Trial court improperly denied PCR summarily by taking judicial notice of prior guilty-plea proceedings; they had not been submitted as evidence in support of summary disposition under P-C.R. 1(4)(g) and were not part of the “pleadings” that could be considered under P-C.R. 1(4)(f).
Criminal
State v. Terrell, ___ N.E.3d ___, No. 55A01-1501-CR-9 (Ind. Ct. App. July 10, 2015).
Contraband found in probationer’s home was admissible; probationer waived search and seizure rights and agreed to “reasonable” searches as condition of probation, and search was not unreasonable (applying Vanderkolk v. State, 32 N.E.3d 775 (Ind. June 9, 2015)).
Seal v. State, ___ N.E.3d ___, No. 48A02-1410-CR-775 (Ind. Ct. App. July 15, 2015).
State’s inadvertent failure to preserve audio recordings of victims’ initial field interviews and subsequent follow-up interviews did not violate defendant’s rights; no law requires recording of victim interviews, and police did not intentionally sabotage or destroy the recordings they had attempted to make.
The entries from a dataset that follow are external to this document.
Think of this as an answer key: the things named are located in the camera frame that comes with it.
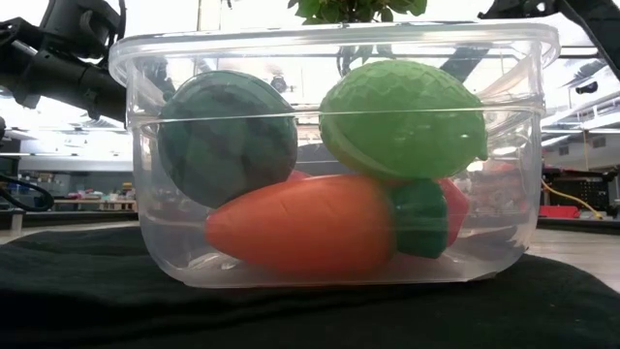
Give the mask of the green plant in black pot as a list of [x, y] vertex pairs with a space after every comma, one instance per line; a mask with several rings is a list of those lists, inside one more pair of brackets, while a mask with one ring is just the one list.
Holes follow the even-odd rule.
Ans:
[[[303, 25], [393, 22], [393, 14], [420, 16], [425, 13], [427, 0], [288, 0], [288, 8], [297, 6], [295, 15], [304, 19]], [[394, 59], [390, 44], [343, 46], [336, 55], [336, 67], [341, 78], [351, 72], [351, 64], [361, 64], [376, 51], [380, 57]]]

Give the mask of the red box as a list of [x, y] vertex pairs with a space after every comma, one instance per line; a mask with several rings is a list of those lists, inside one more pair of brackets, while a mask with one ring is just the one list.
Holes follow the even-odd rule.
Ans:
[[539, 217], [576, 219], [580, 216], [577, 206], [540, 206]]

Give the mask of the dark green toy watermelon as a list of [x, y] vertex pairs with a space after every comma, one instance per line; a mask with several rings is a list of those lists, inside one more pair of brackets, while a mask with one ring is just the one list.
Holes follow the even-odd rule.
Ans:
[[196, 75], [161, 110], [162, 167], [185, 196], [211, 208], [285, 181], [297, 157], [293, 111], [279, 92], [252, 75]]

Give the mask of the black cloth mat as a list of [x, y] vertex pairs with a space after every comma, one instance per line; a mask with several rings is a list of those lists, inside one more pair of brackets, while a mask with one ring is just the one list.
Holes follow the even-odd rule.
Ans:
[[0, 244], [0, 349], [620, 349], [620, 293], [523, 256], [483, 281], [208, 290], [136, 227]]

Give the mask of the orange toy carrot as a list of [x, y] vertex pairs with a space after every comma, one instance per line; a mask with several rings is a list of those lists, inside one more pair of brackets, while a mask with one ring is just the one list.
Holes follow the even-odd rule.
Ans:
[[437, 181], [386, 184], [359, 174], [269, 185], [220, 206], [204, 223], [216, 250], [294, 276], [364, 274], [396, 253], [436, 259], [449, 227]]

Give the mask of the clear plastic tupperware container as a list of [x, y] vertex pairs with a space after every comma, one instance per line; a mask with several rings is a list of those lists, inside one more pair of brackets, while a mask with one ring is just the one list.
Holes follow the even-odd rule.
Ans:
[[[292, 106], [297, 157], [287, 180], [370, 174], [352, 170], [326, 148], [320, 103], [342, 78], [343, 46], [390, 44], [394, 59], [376, 51], [365, 64], [414, 61], [439, 68], [482, 102], [488, 157], [444, 177], [468, 199], [458, 236], [436, 259], [396, 253], [383, 268], [358, 275], [302, 275], [248, 265], [212, 247], [207, 216], [219, 208], [185, 196], [164, 171], [158, 129], [167, 100], [186, 80], [235, 71], [271, 85]], [[143, 35], [110, 50], [111, 76], [127, 91], [127, 126], [134, 142], [139, 223], [159, 268], [192, 287], [255, 288], [461, 282], [491, 277], [527, 250], [539, 213], [544, 114], [542, 70], [558, 54], [557, 31], [517, 22], [306, 25], [240, 32]], [[351, 71], [362, 65], [358, 59]]]

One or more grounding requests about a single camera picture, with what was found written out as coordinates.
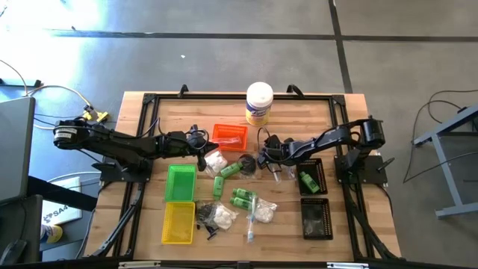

Hall v. State, No. 49S05-1412-CR-728, __ N.E.3d __ (Ind., July 2, 2015).
Trial court’s denial of defendant’s motion to compel discovery, even if in violation of the Sixth Amendment, was harmless beyond a reasonable doubt.
Wertz v. State, No. 48A04-1409-CR-427, __ N.E.3d __ (Ind. Ct. App., July 7, 2015).
“GPS device is similar in nature to a computer or cell phone, and that such a device cannot be treated as a ‘container’ that may be searched pursuant to the automobile exception to the warrant requirement.”